TASK INSTRUCTIONS
Reproduce each line of the material precisely.

INFORMATION SUPPLIED
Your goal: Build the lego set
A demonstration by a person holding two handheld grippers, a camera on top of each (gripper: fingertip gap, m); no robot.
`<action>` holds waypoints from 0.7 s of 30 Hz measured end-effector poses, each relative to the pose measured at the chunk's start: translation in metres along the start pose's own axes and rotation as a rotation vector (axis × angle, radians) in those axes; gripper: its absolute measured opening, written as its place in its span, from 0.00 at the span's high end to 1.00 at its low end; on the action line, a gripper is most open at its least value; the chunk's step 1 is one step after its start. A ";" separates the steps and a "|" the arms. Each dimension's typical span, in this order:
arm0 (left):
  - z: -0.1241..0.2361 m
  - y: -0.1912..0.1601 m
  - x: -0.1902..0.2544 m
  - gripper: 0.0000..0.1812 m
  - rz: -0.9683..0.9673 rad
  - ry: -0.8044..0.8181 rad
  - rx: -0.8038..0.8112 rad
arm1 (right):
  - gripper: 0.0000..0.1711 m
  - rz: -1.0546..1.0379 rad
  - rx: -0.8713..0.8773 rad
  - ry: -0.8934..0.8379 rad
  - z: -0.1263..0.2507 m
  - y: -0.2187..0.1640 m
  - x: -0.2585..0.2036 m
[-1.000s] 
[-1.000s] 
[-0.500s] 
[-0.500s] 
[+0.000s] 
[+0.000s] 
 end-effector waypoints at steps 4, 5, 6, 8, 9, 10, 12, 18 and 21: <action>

RESULT FOR THIS EXERCISE
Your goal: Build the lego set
A demonstration by a person holding two handheld grippers, a camera on top of each (gripper: fingertip gap, m); no robot.
`<action>` holds waypoints from 0.7 s of 30 Hz measured end-effector poses, each relative to the pose measured at the chunk's start: translation in metres along the start pose's own axes and rotation as a rotation vector (axis × angle, radians) in those axes; gripper: its absolute measured opening, written as its place in its span, from 0.00 at the span's high end to 1.00 at its low end; on the action line, a gripper is most open at its least value; the chunk's step 1 is one step after its start. A ";" separates the steps and a "|" the arms. Each dimension's typical span, in this order:
arm0 (left):
  - z: -0.1241..0.2361 m
  - y: -0.1912..0.1601 m
  - x: -0.1902..0.2544 m
  - gripper: 0.0000..0.1812 m
  - rz: -0.9683..0.9673 rad
  - ry: -0.8044..0.8181 rad
  - rx: -0.8038..0.8112 rad
arm1 (right):
  - gripper: 0.0000..0.1711 m
  - rz: -1.0546..1.0379 rad
  - rx: -0.8713..0.8773 rad
  - ry: -0.8934..0.8379 rad
  - z: -0.1263..0.2507 m
  - y: -0.2187..0.1640 m
  - x: -0.2585..0.2036 m
[-1.000s] 
[-1.000s] 
[-0.500s] 
[-0.500s] 
[+0.000s] 
[+0.000s] 
 end-effector waypoints at steps 4, 5, 6, 8, 9, 10, 12, 18 and 21: <action>

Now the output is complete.